The Robust Maximum Principle: Theory and Applications

The text begins with a standalone section that reviews classical optimal control theory, covering its principle topics of the maximum principle and dynamic programming and considering the important sub-problems of linear quadratic optimal control and time optimization. Moving on to examine the tent method in detail, the book then presents its core material, which is a more robust maximum principle for both deterministic and stochastic systems. The results obtained have applications in production planning, reinsurance-dividend management, multi-model sliding mode control, and multi-model differential games.
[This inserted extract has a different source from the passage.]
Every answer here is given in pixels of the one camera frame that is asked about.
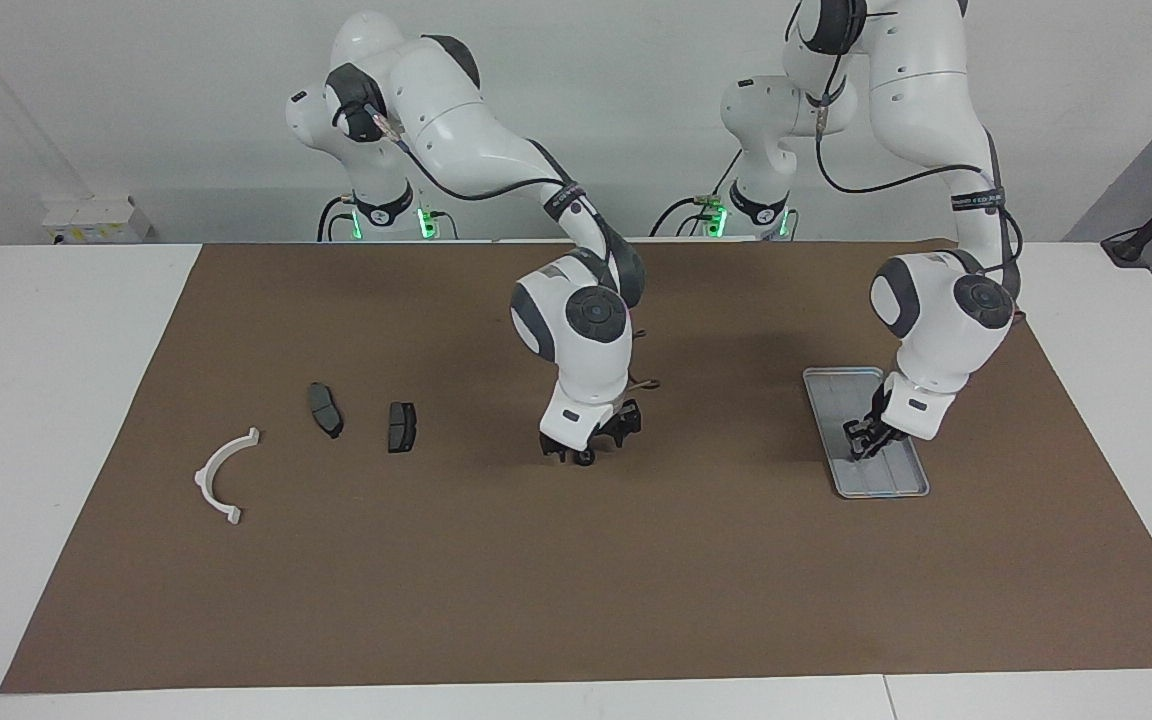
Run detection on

Key features and topics include:

* An examination of Crandall & Lions’ ‘viscosity solutions’ for non-smooth situations in optimal control

* A version of the tent method in Banach spaces

* How to apply the tent method to a generalization of the Kuhn-Tucker Theorem as well as the Lagrange Principle for infinite-dimensional spaces

* A detailed consideration of the min-max linear quadratic (LQ) control problem

* The application of obtained results from dynamic programming derivations to multi-model sliding mode control and multi-model differential games

* Two examples, dealing with production planning and reinsurance-dividend management, that illustrate the use of the robust maximum principle in stochastic systems

Using powerful new tools in optimal control theory, The Robust Maximum Principle explores material that will be of great interest to post-graduate students, researchers, and practitioners in applied mathematics and engineering, particularly in the area of systems and control.